Lane Powell Shareholder Bryan Powell authored an article in the April issue of Oregon Business magazine titled “Nonrecourse Real Estate Loans: An Endangered Species?” In the article, Powell discussed the difficulty many borrowers have finding nonrecourse real estate loans to avoid any personal liability. Lenders have become reluctant to offer nonrecourse loans after recently suffering through staggering losses and difficult workouts of past-due loans. Several lenders are beginning to offer “nonrecourse loan” products as competition heats up for placing loans secured by commercial real estate. As a result of the tighter underwriting restrictions and more state and federal oversight, coupled with new laws on the books, lenders are now looking to further incentivize borrowers and key principals to repay the loan on time as agreed. Powell stated that real estate secured lenders will almost always require that a creditworthy principal enter into an unlimited personal guaranty to backstop the loan obligation. However, the lender will still require a creditworthy principal to accept nonrecourse carve-out guarantees for borrowers fortunate enough to get more favorable terms.

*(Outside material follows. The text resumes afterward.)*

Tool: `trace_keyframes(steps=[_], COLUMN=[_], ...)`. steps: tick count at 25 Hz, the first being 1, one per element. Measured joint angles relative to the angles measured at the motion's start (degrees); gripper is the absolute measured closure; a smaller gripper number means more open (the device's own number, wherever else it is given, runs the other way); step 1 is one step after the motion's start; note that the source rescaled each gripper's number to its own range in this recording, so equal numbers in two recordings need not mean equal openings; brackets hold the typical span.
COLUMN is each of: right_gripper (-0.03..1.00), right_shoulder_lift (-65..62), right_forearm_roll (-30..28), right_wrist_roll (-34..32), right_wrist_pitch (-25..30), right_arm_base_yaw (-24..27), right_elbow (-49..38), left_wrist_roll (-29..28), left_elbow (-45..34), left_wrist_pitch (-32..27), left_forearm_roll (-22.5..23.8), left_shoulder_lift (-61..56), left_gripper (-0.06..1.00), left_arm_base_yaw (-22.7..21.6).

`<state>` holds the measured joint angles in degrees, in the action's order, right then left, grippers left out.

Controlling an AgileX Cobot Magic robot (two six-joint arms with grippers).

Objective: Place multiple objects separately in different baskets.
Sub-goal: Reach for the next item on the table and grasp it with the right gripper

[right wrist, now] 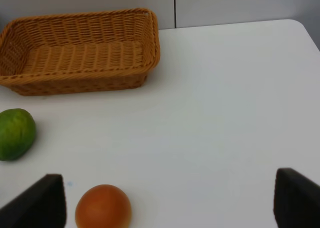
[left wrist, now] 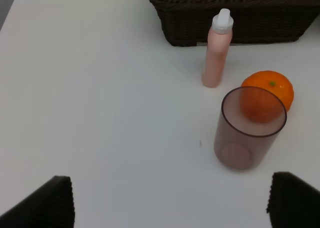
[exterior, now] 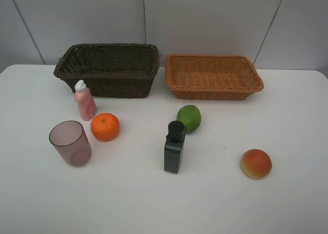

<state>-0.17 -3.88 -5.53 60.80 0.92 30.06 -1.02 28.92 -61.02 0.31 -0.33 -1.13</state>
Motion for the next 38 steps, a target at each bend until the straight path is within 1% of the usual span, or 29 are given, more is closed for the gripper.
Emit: trace_keyframes(steps=[38], right_gripper=[0.06], right_shoulder_lift=[0.0], right_forearm_roll=[0.0], right_wrist_roll=[0.0], right_wrist_pitch=[0.0], right_arm_base_yaw=[0.0], right_elbow=[0.0], left_wrist_roll=[0.0], left_elbow=[0.0], left_wrist_pitch=[0.0], left_forearm_roll=[0.0], left_shoulder_lift=[0.0], left_gripper=[-0.06], left_arm_base_yaw=[0.0])
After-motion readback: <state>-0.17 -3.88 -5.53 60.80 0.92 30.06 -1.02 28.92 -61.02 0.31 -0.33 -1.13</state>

Nonrecourse carve-out guarantees, also known as “bad boy” or springing recourse guarantees, are designed to require the guarantor to repay the loan (or portions thereof) if the borrower commits any of the specified bad acts, or where the borrower takes steps to prevent the lender from enforcing on its collateral, such as filing for bankruptcy and invoking the automatic stay. Today, a loan commitment for a typical nonrecourse commercial real estate loan often includes at least two types of carve-out guarantees: one for borrower acts that trigger full recourse liability to the guarantor, and another more limited variety that is usually tied to actual damages incurred by the lender arising out of a specific bad act by the borrower.